++++ Material for the task

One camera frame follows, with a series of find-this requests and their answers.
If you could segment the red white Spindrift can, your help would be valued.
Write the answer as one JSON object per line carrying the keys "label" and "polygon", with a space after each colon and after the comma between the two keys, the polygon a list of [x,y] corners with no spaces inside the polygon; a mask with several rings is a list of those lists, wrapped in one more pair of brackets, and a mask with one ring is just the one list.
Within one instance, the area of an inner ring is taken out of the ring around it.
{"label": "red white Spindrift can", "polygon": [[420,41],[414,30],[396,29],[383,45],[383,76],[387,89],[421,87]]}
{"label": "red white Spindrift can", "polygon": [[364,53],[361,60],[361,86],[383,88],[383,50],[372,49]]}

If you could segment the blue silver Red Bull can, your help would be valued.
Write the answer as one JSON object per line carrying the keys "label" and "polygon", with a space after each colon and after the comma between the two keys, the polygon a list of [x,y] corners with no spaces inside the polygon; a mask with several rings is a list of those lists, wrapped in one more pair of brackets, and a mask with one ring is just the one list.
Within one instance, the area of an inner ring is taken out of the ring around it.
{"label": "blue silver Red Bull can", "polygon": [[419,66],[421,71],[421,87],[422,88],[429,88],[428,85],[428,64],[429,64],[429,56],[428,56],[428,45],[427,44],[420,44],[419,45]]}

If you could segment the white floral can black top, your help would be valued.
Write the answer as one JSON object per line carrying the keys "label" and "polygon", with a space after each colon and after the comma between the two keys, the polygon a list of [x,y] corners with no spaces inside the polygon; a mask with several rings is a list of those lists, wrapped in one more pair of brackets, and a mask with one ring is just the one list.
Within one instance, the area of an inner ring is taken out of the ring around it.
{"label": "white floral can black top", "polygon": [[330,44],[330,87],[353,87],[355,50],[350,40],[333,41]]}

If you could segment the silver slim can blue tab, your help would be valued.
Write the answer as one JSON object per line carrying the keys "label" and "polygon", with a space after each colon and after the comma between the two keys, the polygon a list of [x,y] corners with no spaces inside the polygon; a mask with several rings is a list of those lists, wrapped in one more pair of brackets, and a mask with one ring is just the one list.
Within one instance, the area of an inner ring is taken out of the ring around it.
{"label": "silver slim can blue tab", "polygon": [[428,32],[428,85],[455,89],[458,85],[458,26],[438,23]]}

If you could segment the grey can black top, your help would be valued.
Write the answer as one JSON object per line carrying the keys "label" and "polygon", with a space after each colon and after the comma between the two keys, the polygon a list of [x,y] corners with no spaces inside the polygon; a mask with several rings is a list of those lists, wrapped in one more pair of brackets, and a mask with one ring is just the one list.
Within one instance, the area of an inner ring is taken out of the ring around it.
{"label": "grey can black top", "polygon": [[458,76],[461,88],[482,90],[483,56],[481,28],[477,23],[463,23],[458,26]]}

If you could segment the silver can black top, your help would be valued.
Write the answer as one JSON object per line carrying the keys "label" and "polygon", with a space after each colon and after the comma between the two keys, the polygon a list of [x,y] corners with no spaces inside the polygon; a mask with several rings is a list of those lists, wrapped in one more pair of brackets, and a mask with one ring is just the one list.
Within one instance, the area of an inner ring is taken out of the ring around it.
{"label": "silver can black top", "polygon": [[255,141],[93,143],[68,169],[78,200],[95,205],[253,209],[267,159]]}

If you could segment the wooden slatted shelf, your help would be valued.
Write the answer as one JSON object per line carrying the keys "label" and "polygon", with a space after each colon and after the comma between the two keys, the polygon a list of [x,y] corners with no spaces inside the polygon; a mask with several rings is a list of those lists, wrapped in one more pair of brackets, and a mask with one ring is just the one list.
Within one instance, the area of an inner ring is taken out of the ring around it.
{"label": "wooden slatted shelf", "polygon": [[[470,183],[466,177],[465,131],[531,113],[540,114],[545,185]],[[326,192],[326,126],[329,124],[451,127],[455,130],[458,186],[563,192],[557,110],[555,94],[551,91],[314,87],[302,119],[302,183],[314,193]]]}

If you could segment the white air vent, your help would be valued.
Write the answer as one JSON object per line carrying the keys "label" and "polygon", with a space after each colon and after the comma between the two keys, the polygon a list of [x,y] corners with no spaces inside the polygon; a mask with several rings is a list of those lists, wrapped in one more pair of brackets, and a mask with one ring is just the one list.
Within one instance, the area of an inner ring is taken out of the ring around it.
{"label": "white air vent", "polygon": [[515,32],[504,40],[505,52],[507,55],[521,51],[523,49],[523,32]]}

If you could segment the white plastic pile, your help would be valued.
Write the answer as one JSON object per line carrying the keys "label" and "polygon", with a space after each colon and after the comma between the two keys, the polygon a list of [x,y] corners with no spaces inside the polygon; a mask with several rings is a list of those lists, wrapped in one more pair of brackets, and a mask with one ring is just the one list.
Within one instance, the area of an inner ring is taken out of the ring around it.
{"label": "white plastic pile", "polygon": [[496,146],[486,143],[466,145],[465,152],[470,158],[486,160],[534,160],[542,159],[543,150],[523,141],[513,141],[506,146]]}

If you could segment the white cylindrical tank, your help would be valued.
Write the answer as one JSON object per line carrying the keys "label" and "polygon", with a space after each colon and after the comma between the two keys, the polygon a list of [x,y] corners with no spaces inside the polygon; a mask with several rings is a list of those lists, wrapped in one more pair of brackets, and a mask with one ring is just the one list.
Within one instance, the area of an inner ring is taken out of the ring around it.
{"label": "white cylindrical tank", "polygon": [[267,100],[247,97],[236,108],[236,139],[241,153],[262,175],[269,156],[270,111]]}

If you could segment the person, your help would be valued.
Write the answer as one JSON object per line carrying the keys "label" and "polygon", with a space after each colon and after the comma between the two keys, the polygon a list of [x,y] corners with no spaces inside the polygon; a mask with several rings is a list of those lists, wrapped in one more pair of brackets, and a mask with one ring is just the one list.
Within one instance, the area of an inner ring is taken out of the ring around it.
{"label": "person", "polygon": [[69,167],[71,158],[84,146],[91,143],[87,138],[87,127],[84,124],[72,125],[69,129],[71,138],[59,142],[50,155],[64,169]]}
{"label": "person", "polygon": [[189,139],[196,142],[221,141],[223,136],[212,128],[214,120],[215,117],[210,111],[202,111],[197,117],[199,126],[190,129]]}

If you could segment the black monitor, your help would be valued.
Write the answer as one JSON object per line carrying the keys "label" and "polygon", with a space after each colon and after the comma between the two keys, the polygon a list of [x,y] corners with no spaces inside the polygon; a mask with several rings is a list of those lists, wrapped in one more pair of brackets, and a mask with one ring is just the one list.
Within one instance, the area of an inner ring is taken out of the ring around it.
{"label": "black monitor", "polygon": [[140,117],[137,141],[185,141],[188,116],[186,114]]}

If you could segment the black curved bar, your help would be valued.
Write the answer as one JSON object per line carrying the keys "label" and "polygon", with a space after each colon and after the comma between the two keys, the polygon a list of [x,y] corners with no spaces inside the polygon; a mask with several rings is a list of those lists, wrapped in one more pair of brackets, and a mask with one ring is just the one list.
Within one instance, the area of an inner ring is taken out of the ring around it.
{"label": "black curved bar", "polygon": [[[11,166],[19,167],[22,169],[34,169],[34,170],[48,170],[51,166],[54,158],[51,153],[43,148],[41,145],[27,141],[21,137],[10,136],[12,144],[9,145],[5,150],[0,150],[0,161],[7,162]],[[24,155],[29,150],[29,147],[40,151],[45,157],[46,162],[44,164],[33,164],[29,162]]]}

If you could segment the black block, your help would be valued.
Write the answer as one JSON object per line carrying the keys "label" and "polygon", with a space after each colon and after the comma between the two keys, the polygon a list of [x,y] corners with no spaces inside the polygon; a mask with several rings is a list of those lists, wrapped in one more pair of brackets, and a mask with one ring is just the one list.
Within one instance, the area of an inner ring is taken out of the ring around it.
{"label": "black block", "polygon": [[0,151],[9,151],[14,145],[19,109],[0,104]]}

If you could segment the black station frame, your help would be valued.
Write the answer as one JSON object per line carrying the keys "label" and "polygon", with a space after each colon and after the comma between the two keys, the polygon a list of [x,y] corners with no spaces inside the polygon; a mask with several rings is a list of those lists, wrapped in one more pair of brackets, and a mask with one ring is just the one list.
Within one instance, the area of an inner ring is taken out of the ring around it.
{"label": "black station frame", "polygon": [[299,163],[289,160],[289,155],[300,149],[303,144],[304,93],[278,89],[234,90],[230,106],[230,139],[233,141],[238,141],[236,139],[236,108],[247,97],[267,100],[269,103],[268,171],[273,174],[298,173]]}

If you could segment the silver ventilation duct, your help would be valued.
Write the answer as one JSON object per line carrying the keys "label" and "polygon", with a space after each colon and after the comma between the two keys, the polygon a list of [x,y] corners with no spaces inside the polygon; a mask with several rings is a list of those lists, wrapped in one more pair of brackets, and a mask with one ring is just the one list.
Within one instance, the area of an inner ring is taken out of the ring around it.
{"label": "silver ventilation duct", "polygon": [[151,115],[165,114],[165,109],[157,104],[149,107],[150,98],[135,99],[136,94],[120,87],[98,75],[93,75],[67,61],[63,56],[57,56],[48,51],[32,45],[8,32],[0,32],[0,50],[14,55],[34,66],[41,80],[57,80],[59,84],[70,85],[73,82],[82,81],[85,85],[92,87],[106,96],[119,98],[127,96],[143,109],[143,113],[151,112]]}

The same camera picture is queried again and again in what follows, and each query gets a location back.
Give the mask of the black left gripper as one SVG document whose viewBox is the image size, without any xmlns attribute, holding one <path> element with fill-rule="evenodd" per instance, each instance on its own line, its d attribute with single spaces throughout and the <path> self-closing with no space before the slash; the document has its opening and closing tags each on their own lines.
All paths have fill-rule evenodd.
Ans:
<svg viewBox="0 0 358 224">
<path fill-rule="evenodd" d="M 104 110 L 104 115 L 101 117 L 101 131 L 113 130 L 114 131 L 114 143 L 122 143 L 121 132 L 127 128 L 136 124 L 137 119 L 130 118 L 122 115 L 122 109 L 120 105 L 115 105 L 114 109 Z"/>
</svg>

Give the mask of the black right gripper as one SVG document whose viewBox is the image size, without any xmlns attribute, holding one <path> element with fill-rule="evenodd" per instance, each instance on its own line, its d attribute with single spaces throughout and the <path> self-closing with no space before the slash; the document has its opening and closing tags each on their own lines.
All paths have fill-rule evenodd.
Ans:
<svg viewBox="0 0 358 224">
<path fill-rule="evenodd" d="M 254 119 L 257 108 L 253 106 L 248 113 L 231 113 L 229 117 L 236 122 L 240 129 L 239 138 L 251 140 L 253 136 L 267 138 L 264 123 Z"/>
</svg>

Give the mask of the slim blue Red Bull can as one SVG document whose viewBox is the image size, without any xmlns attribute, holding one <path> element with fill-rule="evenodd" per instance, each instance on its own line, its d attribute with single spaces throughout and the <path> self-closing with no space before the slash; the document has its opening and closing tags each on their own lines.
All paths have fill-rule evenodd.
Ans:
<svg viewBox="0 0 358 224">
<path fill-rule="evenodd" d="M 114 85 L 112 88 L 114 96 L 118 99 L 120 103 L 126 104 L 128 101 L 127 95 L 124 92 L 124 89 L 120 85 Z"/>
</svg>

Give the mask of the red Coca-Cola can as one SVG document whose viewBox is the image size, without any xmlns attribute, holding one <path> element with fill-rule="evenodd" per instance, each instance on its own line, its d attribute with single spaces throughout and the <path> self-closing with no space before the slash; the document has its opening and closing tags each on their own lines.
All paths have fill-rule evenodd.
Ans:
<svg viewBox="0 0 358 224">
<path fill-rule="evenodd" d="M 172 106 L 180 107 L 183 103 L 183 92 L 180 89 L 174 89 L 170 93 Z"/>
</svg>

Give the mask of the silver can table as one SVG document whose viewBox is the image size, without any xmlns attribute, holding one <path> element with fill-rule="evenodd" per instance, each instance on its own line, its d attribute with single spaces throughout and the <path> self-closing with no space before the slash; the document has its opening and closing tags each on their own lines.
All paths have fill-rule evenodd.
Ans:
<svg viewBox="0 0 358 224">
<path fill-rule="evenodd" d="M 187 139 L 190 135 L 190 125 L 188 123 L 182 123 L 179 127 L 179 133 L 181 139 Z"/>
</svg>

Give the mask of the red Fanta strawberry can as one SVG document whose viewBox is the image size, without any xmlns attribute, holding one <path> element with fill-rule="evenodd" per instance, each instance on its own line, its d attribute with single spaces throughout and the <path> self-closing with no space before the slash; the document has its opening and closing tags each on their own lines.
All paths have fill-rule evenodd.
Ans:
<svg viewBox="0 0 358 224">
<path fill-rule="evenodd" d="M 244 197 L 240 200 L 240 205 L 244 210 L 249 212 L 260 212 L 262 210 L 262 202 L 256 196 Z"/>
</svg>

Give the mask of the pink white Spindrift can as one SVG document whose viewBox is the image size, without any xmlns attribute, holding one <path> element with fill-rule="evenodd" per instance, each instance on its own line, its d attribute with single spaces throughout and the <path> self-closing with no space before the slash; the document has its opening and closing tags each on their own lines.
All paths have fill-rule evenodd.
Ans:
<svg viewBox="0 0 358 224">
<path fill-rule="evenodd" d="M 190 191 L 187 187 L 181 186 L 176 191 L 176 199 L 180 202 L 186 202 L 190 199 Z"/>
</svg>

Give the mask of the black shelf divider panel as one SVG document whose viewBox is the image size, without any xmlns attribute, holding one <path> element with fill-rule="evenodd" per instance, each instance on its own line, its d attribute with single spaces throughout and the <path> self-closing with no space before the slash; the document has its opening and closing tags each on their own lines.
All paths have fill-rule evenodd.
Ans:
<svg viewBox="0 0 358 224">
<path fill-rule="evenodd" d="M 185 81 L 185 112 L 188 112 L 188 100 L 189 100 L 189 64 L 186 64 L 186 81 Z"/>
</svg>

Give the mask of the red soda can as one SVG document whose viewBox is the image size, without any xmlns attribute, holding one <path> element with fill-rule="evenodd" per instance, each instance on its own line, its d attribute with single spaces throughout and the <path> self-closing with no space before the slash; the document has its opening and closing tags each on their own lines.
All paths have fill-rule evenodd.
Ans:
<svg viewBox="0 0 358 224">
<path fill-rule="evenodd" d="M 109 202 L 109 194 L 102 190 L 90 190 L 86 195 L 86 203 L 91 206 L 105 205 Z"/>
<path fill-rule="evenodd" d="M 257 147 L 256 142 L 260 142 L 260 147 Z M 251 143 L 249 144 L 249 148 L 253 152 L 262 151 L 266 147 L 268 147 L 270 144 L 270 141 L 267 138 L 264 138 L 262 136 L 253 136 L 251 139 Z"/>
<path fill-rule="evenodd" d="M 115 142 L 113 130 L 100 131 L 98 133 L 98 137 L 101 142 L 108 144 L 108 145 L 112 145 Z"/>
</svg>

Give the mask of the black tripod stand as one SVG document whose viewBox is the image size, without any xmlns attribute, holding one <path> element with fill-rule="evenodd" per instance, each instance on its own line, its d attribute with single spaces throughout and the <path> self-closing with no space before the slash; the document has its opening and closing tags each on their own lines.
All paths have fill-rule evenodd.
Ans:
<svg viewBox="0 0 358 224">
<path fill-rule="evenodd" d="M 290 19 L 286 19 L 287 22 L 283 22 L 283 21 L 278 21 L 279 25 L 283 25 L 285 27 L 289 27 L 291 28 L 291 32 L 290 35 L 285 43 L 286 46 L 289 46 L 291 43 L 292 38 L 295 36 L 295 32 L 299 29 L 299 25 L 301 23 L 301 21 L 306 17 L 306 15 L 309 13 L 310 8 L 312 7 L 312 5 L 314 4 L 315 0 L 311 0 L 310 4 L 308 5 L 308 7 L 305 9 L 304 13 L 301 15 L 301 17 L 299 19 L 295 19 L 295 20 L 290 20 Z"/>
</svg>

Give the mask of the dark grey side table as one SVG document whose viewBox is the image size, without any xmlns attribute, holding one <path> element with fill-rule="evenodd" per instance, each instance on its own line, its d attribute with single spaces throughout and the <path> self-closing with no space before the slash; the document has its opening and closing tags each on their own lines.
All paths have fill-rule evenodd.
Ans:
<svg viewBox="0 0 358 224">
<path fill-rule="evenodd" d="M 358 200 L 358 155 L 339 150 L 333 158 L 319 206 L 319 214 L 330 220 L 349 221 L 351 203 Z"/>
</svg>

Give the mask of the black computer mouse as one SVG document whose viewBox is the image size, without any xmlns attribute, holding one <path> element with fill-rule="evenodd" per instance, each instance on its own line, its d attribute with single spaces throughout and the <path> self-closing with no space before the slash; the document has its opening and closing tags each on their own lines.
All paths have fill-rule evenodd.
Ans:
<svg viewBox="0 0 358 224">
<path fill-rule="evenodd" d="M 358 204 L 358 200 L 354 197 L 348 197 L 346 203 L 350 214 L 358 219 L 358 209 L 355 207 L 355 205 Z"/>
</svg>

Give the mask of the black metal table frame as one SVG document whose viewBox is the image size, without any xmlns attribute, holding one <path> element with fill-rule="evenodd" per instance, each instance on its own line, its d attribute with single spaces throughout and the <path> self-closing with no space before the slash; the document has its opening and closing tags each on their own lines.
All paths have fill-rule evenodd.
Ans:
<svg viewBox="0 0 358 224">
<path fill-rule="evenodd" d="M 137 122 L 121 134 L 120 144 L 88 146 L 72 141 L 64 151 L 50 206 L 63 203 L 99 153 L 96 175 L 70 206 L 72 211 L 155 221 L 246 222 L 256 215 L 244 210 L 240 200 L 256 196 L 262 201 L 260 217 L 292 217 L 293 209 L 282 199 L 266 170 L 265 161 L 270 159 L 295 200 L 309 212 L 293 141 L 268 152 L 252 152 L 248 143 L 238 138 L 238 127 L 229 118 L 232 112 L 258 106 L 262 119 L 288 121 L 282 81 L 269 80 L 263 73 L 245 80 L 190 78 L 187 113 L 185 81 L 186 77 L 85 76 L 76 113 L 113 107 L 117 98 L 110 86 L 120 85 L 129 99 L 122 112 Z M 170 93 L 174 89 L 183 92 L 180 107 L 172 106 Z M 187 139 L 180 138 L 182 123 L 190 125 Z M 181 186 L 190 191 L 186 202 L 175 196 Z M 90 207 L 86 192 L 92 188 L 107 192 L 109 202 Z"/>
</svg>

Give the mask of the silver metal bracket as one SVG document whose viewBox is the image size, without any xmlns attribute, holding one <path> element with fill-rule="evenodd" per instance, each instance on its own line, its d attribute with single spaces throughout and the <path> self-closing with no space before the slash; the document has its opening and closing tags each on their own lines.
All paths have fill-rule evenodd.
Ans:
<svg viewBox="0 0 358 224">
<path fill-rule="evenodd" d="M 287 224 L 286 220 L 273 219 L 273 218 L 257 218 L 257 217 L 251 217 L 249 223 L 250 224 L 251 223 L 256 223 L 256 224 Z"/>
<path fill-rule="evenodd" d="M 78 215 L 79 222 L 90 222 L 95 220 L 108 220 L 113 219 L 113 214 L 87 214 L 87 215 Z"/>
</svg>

++++++++

Select every line above that contains the word "follows", and copy it.

One camera frame follows, with a series of find-this requests and their answers.
The same camera picture is queried again and again in what follows, and each query gets a location back.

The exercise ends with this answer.